Exact reproduction of all the data is required, with pictures excluded.

════════════════

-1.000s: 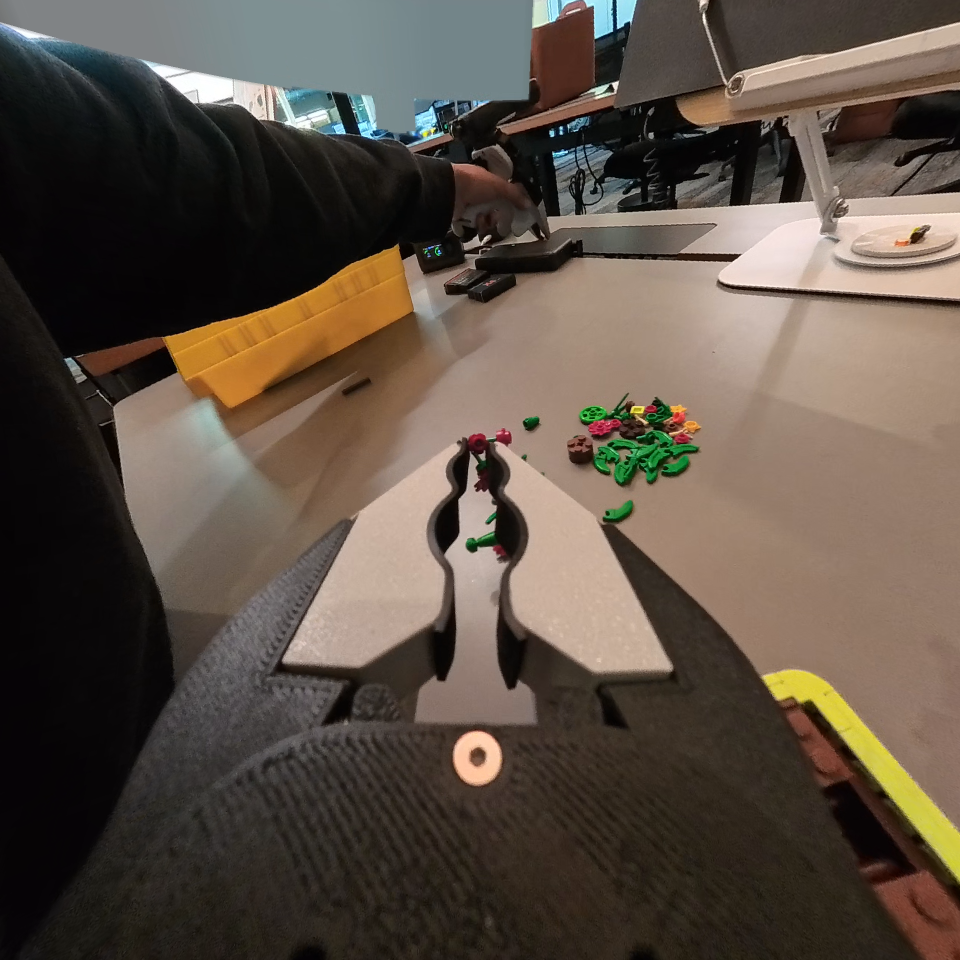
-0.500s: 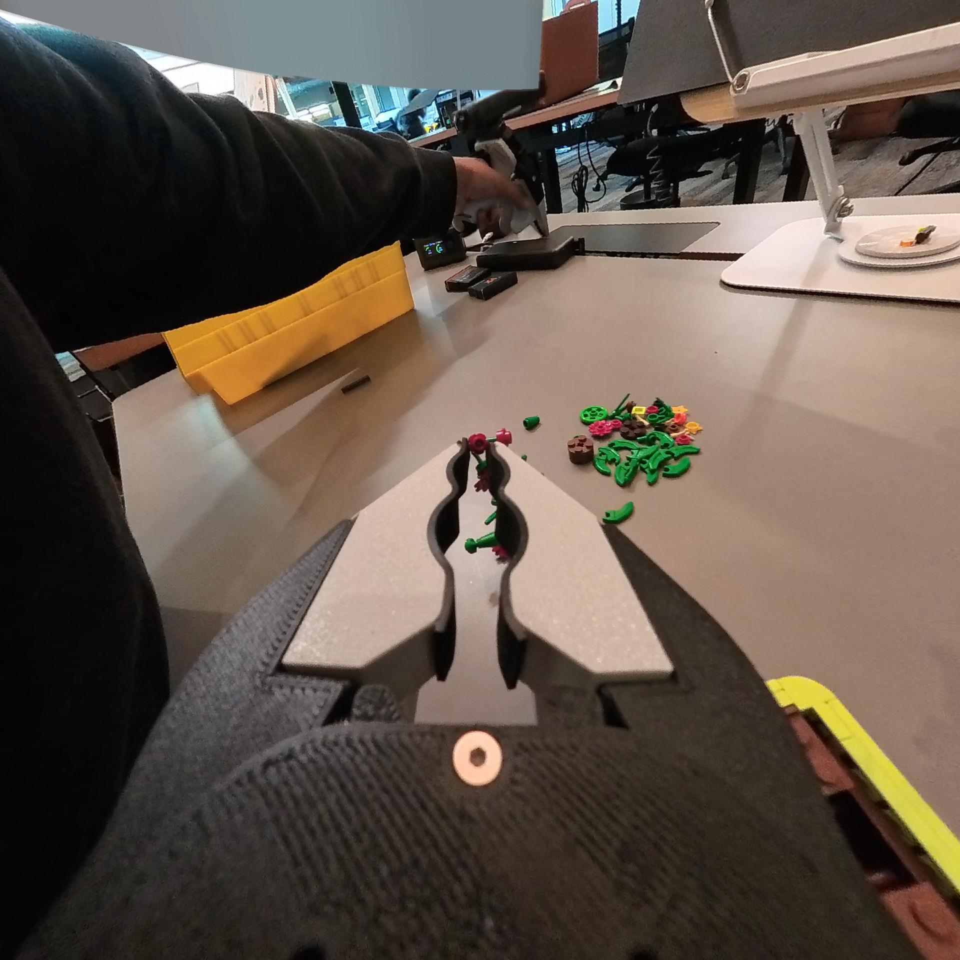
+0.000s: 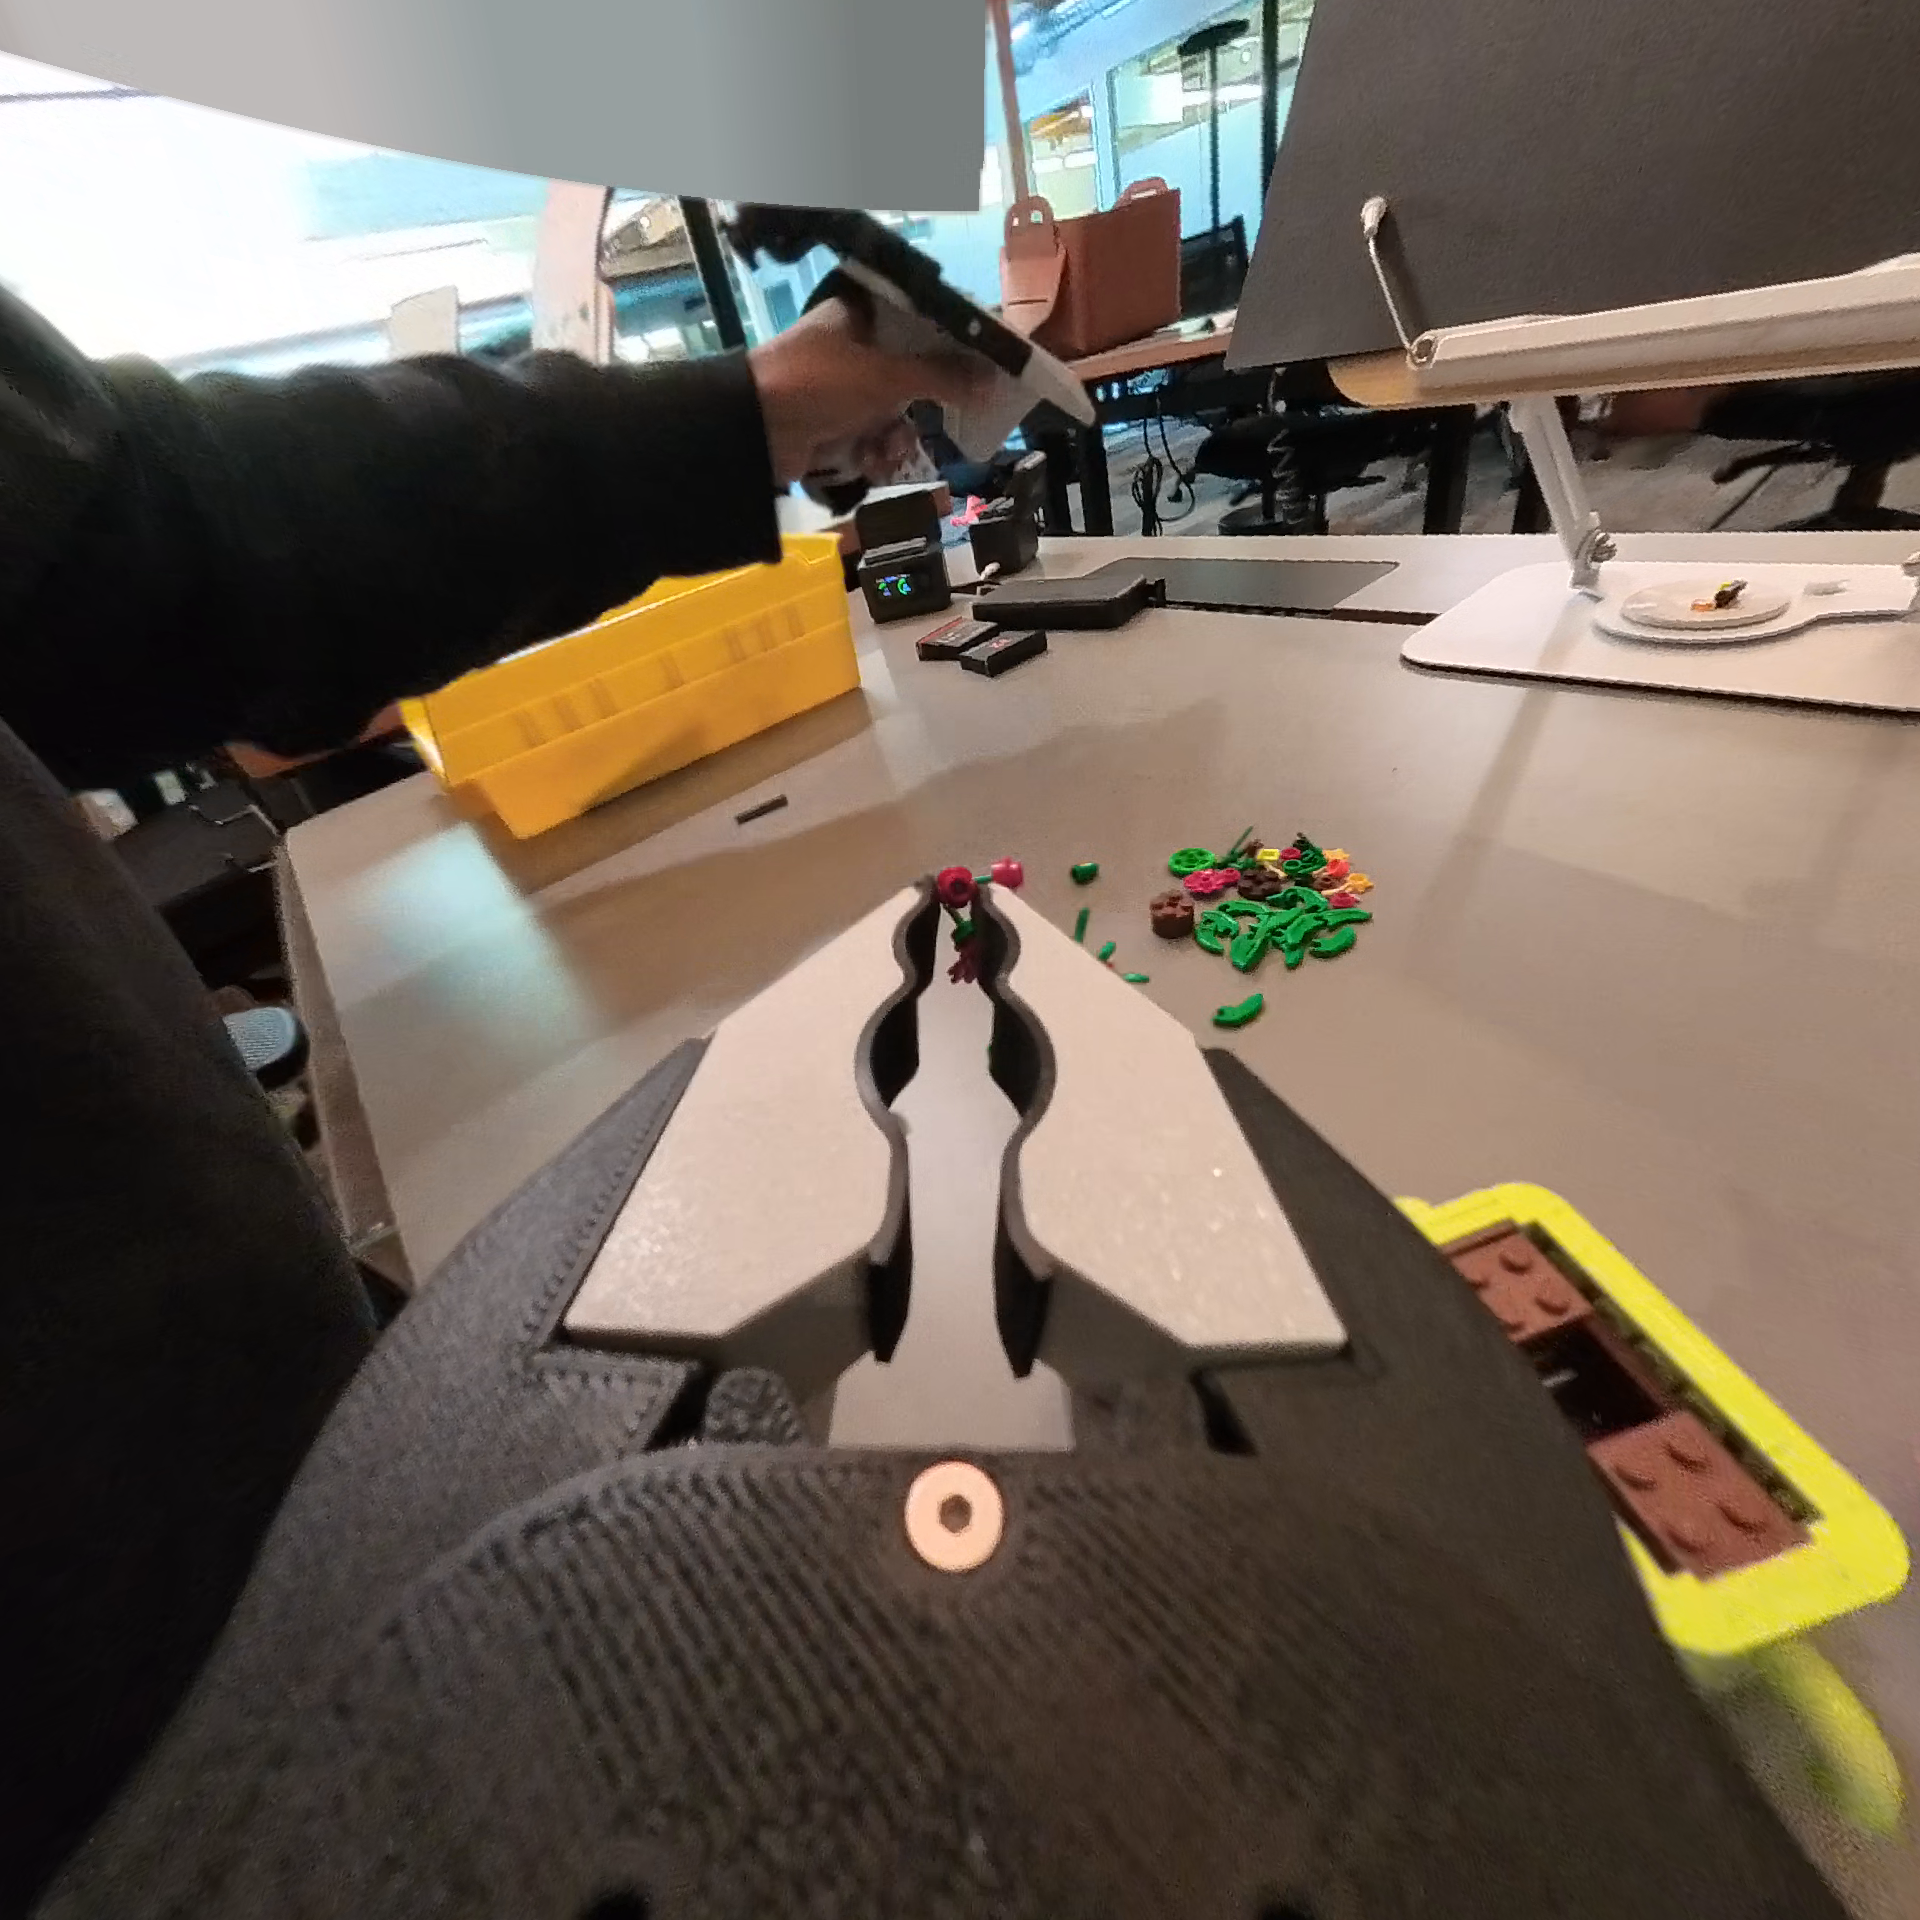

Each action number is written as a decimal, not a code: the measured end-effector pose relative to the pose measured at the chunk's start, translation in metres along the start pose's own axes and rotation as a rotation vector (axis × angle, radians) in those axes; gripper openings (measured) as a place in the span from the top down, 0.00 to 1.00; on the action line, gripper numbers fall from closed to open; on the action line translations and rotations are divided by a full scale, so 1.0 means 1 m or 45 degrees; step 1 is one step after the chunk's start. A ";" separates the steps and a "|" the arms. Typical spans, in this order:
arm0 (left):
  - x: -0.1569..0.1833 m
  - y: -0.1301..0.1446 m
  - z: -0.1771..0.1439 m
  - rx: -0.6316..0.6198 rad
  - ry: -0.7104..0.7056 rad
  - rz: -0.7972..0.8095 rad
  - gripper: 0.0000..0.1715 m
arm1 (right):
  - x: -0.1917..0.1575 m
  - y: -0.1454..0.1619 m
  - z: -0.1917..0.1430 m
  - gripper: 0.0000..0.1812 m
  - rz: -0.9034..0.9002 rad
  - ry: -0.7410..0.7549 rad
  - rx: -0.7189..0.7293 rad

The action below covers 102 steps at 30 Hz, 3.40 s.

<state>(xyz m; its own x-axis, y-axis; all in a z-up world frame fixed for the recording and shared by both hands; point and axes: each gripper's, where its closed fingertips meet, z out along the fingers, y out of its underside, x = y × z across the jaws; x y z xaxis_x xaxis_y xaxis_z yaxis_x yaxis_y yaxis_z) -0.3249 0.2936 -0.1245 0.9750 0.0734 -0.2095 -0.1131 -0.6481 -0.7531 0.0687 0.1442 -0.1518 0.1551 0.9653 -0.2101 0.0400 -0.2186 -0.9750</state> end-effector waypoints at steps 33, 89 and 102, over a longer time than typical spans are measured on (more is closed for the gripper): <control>0.318 0.078 -0.115 0.483 0.907 -0.152 0.91 | -0.011 0.011 -0.010 0.98 0.063 -0.096 0.019; 0.381 0.102 -0.207 0.952 0.969 0.215 1.00 | -0.034 -0.002 -0.013 0.92 0.675 -0.656 0.151; 0.386 0.103 -0.211 0.966 0.995 0.234 1.00 | -0.046 0.005 -0.009 0.98 0.637 -0.688 0.066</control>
<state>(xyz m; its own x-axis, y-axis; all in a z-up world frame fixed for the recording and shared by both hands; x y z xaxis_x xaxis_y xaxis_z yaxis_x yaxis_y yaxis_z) 0.0804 0.0948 -0.1514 0.7534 -0.6488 -0.1068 -0.0955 0.0528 -0.9940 0.0710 0.0972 -0.1463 -0.3656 0.6906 -0.6240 0.0428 -0.6573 -0.7524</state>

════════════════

◆ TASK OUTPUT
-1.000s: 
-0.500s: 
+0.000s: 

Each action number is written as a decimal, not a code: the measured end-effector pose relative to the pose measured at the chunk's start, translation in metres along the start pose's own axes and rotation as a rotation vector (axis × angle, radians) in those axes; gripper openings (measured) as a place in the span from the top down, 0.00 to 1.00; on the action line, gripper numbers fall from closed to open; on the action line translations and rotations are divided by a full scale, so 1.0 means 1 m or 45 degrees; step 1 is one step after the chunk's start. A ";" separates the steps and a "|" the arms. Typical spans, in this order:
arm0 (left):
  - x: -0.1569..0.1833 m
  - y: -0.1301..0.1446 m
  - z: -0.1771..0.1439 m
  - rx: -0.6316..0.6198 rad
  - ry: -0.7104..0.7056 rad
  - rz: -0.7972..0.8095 rad
  - gripper: 0.0000..0.1715 m
arm1 (right):
  - x: -0.1917..0.1575 m
  - y: -0.1454..0.1619 m
  - z: -0.1917..0.1430 m
  - gripper: 0.0000..0.1812 m
  - rz: -0.9034..0.9002 rad
  - ry: -0.7410..0.7549 rad
  - rx: -0.7189..0.7293 rad

The action below covers 102 steps at 30 Hz, 3.40 s.

<state>(xyz m; its own x-axis, y-axis; all in a z-up world frame fixed for the recording and shared by both hands; point and axes: each gripper's, where its closed fingertips meet, z out along the fingers, y out of its underside, x = y × z across the jaws; x y z xaxis_x xaxis_y xaxis_z yaxis_x yaxis_y yaxis_z) -0.3249 0.2936 -0.1245 0.9750 0.0734 -0.2095 -0.1131 -0.6481 -0.7531 0.0687 0.1442 -0.1518 0.1551 0.9653 -0.2101 0.0400 -0.2186 -0.9750</state> end-effector waypoints at steps 33, 89 and 102, over a longer time than typical spans are measured on (more is closed for the gripper): <control>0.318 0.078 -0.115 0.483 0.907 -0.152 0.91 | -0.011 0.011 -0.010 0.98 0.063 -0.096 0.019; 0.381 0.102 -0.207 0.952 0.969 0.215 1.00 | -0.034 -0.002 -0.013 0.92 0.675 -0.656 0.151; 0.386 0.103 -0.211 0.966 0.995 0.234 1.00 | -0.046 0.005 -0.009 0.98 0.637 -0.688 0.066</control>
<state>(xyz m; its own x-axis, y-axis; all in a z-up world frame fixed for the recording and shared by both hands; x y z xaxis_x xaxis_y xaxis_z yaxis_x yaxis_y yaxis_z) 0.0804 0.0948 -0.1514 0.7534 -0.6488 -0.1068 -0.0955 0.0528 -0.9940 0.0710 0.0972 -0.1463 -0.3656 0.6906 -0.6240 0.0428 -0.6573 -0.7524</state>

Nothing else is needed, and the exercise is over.